PROBLEM TO WORK ON> Could you write out each entry exactly as it reads?

ENTRIES SUPPLIED>
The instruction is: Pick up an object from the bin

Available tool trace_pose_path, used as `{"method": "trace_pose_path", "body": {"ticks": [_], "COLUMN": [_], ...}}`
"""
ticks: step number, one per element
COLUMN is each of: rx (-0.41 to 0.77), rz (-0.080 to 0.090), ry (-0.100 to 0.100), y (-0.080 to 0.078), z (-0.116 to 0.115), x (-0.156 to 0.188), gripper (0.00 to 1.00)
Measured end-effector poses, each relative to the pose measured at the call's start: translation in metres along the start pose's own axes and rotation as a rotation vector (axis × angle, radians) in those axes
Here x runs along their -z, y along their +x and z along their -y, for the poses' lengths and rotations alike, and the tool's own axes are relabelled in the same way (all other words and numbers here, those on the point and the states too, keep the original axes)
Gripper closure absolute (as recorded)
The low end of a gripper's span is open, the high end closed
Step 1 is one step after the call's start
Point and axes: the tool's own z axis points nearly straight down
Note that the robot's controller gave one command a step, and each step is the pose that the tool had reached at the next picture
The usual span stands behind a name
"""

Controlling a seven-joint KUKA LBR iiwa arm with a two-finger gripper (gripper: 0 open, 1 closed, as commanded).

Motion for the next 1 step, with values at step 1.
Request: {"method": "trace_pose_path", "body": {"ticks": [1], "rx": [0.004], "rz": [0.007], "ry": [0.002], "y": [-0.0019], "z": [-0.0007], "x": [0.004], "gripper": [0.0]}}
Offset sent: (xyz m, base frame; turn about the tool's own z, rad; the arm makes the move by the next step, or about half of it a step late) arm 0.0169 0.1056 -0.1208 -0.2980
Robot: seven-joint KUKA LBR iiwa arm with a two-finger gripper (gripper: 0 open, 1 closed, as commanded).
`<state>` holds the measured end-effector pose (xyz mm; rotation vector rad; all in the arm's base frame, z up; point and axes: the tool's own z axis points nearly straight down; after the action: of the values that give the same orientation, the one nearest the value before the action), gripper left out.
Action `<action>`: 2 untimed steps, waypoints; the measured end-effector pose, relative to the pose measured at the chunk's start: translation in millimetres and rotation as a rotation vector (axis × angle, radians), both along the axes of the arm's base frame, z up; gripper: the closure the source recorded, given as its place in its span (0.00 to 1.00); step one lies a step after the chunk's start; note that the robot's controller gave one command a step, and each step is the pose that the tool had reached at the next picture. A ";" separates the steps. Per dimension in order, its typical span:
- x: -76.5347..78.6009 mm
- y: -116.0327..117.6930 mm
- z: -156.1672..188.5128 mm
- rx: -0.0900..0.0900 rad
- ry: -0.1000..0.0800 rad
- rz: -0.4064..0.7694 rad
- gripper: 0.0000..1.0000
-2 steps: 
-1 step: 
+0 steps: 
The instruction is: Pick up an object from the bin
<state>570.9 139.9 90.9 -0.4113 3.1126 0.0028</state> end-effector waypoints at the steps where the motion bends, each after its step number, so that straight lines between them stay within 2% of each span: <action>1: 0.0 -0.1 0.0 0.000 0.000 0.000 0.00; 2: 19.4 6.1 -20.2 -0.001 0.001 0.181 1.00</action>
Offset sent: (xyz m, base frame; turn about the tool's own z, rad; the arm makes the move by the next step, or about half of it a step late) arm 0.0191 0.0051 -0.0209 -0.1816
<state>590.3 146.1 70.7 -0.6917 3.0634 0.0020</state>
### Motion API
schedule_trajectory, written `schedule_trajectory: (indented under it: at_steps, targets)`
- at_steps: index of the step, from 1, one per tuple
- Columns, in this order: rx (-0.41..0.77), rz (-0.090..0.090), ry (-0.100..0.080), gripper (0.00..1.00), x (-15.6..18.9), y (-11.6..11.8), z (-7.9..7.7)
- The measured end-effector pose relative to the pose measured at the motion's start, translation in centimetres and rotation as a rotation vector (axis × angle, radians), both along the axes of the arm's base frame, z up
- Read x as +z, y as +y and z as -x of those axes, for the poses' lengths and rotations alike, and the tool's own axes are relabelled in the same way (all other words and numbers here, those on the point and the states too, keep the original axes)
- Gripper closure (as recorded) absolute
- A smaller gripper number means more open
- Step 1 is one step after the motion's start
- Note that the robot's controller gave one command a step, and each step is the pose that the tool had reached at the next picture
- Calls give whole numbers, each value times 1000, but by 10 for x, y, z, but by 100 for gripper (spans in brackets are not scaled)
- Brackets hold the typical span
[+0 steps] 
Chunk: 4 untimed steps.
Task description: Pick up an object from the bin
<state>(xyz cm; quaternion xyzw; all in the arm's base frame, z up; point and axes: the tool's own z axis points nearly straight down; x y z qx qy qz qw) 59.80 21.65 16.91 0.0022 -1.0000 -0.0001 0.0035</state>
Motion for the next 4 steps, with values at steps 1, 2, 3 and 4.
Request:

THE COMPLETED TASK>
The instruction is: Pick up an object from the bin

Available tool trace_pose_path, used as `{"method": "trace_pose_path", "body": {"ticks": [_], "COLUMN": [_], ...}}`
"""
ticks: step number, one per element
COLUMN is each of: rx (-0.41 to 0.77), rz (-0.080 to 0.090), ry (-0.100 to 0.100), y (-0.080 to 0.078), z (-0.116 to 0.115), x (-0.156 to 0.188), gripper (0.00 to 1.00)
Measured end-effector poses, each relative to the pose measured at the call's start: translation in metres along the start pose's own axes and rotation as a rotation vector (axis × angle, radians) in those axes
Here x runs along their -z, y along their +x and z along their -y, for the poses' lengths and rotations alike, and the tool's own axes are relabelled in the same way (all other words and numbers here, those on the point and the states too, keep the original axes)
Gripper closure absolute (as recorded)
The low end of a gripper's span is open, the high end closed
Step 1 is one step after the call's start
Point and axes: the tool's own z axis points nearly straight down
Note that the robot's controller gave one command a step, and each step is the pose that the tool had reached at the next picture
The usual span stands behind a name
"""

Controlling a seven-joint KUKA LBR iiwa arm with a two-finger gripper (gripper: 0 open, 1 closed, as commanded).

Motion for the next 1 step, with values at step 1.
Request: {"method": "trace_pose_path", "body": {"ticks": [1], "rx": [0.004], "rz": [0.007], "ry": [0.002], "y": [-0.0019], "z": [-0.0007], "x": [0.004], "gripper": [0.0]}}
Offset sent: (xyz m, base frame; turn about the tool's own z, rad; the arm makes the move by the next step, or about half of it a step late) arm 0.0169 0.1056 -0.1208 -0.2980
Robot: seven-joint KUKA LBR iiwa arm with a two-finger gripper (gripper: 0 open, 1 closed, as commanded).
`<state>` holds the measured end-effector pose (xyz mm; rotation vector rad; all in the arm's base frame, z up; point and axes: the tool's own z axis points nearly straight down; after the action: of the values that give the same orientation, the one nearest the value before the action), gripper left out.
Action `<action>`: 2 untimed steps, waypoints; the measured end-effector pose, relative to the pose measured at the chunk's start: translation in millimetres and rotation as a rotation vector (axis × angle, radians), both along the axes of the arm's base frame, z up; gripper: the closure the source recorded, given as its place in its span (0.00 to 1.00); step one lies a step after the chunk's start; note that the robot's controller gave one command a step, and each step is the pose that the tool had reached at the next picture. A ";" separates the steps. Per dimension in order, its typical span:
- x: -76.5347..78.6009 mm
- y: -116.0327..117.6930 mm
- z: -156.1672..188.5128 mm
- rx: -0.0900..0.0900 rad
- ry: -0.1000..0.0800 rad
- rz: -0.4064..0.7694 rad
- gripper: 0.0000..1.0000
-2 steps: 
-1 step: 
+0 steps: 
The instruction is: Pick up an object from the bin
<state>570.9 139.9 90.9 -0.4113 3.1126 0.0028</state> end-effector waypoints at the steps where the motion bends, each after its step number, so that straight lines between them stay within 2% of each span: <action>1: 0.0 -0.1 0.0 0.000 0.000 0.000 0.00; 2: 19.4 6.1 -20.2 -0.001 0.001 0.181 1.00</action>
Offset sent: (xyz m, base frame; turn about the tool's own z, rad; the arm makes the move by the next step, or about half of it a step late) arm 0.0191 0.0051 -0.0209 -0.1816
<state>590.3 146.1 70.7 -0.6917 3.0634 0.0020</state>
### Motion API
schedule_trajectory, written `schedule_trajectory: (indented under it: at_steps, targets)`
- at_steps: index of the step, from 1, one per tuple
- Columns, in this order: rx (-0.41..0.77), rz (-0.090..0.090), ry (-0.100..0.080), gripper (0.00..1.00), x (-15.6..18.9), y (-11.6..11.8), z (-7.9..7.7)
- The measured end-effector pose relative to the pose measured at the motion's start, translation in centimetres and rotation as a rotation vector (axis × angle, radians), both along the axes of the arm's base frame, z up
- Read x as +z, y as +y and z as -x of those axes, for the poses' lengths and rotations alike, and the tool's own axes are relabelled in the same way (all other words and numbers here, those on the point and the states too, keep the original axes)
- Gripper closure (as recorded) absolute
- A smaller gripper number means more open
- Step 1 is one step after the motion's start
- Note that the robot's controller gave one command a step, and each step is the pose that the tool had reached at the next picture
- Calls give whole numbers, each value times 1000, but by 10 for x, y, z, but by 100 for gripper (spans in brackets are not scaled)
- Brackets hold the typical span
[+0 steps] 
Chunk: 4 untimed steps.
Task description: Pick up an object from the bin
<state>(xyz cm; quaternion xyzw; all in the arm's base frame, z up; point and axes: the tool's own z axis points nearly straight down; x y z qx qy qz qw) 59.80 21.65 16.91 0.0022 -1.0000 -0.0001 0.0035</state>
Motion for the next 4 steps, with values at steps 1, 2, 3 and 4.
Request:

No additional answer is expected.